Tell me how many lines in the data include "things", and keep the reply to that number.

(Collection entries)
- - - - -

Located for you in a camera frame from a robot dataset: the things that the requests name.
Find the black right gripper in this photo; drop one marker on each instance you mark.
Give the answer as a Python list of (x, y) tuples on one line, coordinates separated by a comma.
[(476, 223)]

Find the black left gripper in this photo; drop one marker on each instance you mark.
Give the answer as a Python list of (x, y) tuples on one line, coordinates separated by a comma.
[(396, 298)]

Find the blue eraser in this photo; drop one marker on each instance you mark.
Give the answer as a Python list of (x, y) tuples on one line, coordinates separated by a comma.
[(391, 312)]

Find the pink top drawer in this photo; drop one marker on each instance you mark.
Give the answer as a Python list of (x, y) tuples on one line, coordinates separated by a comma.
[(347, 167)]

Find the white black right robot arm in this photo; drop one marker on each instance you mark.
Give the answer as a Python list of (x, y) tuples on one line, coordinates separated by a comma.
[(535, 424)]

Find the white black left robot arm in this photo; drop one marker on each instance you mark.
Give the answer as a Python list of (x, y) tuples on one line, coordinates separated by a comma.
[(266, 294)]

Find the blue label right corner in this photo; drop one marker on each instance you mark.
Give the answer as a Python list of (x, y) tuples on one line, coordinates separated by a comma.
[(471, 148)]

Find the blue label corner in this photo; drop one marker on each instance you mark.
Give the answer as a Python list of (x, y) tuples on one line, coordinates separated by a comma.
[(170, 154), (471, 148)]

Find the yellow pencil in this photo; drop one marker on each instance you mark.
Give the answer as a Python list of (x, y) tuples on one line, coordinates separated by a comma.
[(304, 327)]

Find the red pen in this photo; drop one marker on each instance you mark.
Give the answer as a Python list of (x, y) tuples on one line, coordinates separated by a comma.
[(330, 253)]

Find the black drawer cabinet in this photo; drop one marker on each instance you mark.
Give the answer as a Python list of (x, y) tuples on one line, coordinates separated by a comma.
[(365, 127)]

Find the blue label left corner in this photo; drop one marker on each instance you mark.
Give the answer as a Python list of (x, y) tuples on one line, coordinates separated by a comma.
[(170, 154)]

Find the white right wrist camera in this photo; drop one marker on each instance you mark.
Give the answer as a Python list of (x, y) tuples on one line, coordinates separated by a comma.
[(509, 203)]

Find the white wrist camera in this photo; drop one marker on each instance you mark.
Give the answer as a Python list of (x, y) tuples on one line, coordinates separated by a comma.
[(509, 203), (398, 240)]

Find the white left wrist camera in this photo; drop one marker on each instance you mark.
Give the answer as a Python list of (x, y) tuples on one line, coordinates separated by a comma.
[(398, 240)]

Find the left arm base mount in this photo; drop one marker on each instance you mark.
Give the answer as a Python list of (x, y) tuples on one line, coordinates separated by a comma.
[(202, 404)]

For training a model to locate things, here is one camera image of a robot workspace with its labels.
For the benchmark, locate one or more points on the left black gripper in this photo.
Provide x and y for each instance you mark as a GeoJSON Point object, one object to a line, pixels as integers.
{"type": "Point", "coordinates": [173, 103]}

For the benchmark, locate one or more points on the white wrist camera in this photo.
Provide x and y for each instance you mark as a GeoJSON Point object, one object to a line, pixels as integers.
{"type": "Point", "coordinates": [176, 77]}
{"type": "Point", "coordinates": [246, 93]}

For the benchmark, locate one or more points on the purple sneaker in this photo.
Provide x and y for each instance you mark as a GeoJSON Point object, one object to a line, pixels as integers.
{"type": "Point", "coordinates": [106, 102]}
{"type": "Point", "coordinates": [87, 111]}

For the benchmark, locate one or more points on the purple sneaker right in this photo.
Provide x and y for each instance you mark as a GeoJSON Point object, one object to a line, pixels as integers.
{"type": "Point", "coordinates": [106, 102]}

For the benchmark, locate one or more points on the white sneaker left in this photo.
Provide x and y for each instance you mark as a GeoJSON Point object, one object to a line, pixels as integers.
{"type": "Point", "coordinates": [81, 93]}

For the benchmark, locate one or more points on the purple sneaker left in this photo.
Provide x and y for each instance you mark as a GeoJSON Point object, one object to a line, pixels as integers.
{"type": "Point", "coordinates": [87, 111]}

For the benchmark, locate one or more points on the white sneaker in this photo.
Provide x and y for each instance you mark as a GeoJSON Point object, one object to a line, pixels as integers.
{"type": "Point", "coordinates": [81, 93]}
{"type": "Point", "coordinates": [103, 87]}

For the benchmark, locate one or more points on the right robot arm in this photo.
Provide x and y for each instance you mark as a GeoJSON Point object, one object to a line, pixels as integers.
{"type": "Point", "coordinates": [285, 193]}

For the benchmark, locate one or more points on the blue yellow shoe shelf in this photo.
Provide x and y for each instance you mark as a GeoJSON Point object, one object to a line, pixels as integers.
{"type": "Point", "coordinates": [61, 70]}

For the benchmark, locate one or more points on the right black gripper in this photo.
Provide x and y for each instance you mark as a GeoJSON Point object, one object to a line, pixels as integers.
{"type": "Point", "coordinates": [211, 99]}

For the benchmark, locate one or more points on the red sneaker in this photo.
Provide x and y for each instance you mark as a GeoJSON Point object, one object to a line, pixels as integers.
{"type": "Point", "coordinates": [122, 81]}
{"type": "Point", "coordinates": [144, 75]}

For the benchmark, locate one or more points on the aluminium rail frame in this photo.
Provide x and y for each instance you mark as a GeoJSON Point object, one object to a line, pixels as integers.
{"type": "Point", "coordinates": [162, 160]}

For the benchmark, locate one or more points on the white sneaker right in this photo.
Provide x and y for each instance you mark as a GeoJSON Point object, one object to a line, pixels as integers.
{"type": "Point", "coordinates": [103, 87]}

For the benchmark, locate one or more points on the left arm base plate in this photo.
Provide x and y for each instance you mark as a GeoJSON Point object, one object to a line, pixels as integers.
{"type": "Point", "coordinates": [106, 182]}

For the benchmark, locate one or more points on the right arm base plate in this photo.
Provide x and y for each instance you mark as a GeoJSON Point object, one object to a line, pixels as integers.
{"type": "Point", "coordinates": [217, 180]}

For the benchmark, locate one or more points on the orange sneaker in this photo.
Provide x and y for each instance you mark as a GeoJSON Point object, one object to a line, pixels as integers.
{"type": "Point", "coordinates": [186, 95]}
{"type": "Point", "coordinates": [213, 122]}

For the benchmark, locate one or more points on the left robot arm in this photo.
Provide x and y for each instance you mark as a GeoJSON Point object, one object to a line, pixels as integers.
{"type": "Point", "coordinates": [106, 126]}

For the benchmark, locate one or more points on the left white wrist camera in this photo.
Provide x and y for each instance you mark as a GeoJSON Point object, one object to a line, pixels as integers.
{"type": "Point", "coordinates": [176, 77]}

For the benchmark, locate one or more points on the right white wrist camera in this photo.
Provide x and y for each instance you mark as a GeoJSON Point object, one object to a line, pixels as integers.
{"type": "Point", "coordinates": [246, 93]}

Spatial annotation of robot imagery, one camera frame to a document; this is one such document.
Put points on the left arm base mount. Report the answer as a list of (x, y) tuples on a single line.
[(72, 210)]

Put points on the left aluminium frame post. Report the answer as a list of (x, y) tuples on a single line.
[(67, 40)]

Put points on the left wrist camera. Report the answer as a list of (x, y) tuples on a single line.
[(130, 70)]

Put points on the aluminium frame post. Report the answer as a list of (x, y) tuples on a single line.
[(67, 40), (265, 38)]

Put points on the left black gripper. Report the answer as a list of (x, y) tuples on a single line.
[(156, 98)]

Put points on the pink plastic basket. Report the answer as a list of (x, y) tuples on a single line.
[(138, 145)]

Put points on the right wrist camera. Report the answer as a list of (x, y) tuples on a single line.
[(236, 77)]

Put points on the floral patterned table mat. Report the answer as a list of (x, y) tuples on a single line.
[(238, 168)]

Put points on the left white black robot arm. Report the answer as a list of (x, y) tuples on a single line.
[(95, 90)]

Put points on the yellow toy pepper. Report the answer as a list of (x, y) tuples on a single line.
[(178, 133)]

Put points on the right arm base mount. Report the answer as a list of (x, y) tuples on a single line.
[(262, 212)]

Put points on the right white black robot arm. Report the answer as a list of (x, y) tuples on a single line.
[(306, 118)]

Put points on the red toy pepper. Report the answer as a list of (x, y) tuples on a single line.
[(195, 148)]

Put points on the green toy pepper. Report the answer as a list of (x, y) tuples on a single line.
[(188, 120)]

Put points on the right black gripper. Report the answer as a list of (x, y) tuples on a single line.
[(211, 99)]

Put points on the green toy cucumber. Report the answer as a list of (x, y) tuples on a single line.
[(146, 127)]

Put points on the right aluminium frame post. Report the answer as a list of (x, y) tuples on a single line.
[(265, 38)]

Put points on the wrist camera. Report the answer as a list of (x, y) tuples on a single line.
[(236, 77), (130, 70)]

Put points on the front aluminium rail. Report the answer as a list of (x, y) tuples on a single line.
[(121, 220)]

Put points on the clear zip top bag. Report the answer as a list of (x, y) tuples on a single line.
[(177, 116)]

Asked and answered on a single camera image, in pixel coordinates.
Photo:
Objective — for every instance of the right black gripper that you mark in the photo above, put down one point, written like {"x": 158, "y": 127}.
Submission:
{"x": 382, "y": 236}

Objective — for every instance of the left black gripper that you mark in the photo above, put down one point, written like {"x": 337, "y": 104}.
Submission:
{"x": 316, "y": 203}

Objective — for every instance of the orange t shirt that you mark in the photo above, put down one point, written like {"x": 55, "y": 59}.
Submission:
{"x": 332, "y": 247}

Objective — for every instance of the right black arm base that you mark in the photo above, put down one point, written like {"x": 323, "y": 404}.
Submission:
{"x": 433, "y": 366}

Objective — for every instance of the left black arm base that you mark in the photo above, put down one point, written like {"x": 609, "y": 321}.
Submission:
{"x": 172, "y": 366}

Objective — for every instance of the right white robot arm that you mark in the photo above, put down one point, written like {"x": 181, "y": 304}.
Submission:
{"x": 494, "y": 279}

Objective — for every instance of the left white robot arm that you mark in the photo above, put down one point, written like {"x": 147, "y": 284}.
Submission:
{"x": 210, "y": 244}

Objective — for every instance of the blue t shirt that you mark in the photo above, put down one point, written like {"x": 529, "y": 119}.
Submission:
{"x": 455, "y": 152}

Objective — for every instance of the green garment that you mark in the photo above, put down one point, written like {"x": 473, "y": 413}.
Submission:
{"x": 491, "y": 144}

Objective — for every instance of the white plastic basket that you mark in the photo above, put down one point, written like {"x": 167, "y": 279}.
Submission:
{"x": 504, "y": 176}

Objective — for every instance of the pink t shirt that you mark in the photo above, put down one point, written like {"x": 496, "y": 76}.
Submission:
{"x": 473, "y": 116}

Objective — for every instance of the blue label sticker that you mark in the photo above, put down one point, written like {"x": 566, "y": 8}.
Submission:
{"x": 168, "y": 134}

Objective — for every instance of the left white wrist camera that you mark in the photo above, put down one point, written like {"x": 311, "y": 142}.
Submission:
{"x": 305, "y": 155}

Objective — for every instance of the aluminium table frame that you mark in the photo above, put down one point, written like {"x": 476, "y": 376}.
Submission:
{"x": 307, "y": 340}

- - - - -

WRITTEN SOLUTION:
2